By Michael Alan Prestwood

Author and Natural Philosopher

01 Jan 2026
Published 3 days ago.
Updated 3 days ago.

Did talking our way through life drive a million years of brain growth?

What science clearly shows is this: human brain size did not grow gradually over millions of years. Instead, it accelerated. From roughly 800,000 to 850,000 years ago, hominin brain volume began increasing rapidly, reaching near-modern levels long before agriculture, writing, or civilization. This growth is real, measurable, and one of the most striking patterns in human evolution.

What science does not yet have is a single agreed-upon cause.

Tools, fire, hunting, and diet all played roles—but none fully explain the speed and scale of the change. An increasingly compelling idea is that communication itself became the pressure. As early humans relied more on shared knowledge, those who could explain, remember, and respond gained an advantage. Stories became survival tools. Oral traditions became the libraries of their time. Teaching reduced risk. Coordination increased success.

In such a world, intelligence stopped being just an individual trait and became a social one. Those better at communicating ideas—not just reacting to danger—were more likely to be trusted, followed, and ultimately to reproduce. Over generations, this creates a feedback loop: culture favors cognition, and cognition accelerates culture.

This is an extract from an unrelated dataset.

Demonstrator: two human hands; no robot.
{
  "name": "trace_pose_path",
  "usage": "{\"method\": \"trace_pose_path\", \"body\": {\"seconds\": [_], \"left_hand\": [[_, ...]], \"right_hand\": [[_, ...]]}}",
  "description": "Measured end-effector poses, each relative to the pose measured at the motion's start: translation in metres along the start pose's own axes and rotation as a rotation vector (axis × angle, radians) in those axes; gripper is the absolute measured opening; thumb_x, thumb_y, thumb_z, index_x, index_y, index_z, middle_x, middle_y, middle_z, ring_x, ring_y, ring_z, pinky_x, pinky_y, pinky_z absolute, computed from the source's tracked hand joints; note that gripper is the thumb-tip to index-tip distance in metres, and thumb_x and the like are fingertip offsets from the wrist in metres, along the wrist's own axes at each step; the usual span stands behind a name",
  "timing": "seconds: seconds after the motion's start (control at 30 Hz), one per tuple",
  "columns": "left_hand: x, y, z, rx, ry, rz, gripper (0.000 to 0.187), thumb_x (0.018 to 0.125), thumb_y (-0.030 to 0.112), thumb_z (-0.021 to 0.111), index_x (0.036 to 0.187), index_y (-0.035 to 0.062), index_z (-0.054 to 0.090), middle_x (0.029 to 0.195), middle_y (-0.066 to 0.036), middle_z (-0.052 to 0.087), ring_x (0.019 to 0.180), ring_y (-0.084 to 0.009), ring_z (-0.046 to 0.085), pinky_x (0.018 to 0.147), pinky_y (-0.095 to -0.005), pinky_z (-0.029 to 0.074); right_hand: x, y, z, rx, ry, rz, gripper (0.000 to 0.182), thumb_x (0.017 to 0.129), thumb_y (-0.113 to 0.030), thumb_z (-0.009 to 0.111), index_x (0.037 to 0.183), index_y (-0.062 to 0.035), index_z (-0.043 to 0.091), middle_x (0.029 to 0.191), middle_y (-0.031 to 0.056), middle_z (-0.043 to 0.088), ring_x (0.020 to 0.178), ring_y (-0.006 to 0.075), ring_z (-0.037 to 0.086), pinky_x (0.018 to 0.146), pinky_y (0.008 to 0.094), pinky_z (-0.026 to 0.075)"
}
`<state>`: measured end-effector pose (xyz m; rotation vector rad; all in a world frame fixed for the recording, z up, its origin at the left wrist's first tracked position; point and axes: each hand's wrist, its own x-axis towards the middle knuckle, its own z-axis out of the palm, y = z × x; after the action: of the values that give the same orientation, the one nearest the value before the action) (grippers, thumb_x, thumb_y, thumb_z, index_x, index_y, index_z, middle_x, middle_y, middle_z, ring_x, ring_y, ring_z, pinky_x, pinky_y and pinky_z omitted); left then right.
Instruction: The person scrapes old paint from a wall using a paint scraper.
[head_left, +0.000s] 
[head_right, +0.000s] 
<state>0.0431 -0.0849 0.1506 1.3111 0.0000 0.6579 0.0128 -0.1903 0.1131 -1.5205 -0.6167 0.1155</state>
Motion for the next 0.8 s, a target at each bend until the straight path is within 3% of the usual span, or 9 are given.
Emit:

We can’t yet prove when full language emerged, but it’s increasingly plausible that language-like communication predates symbolic artifacts by hundreds of thousands of years. Before writing, before art, and perhaps even before complex tools, humans may already have been talking, gesturing, singing, and teaching—building brains not just to survive nature, but to navigate meaning.


That Philosophy FAQ, 

was first published on TST 3 days ago.

By the way, the flashcard inspired by it is this.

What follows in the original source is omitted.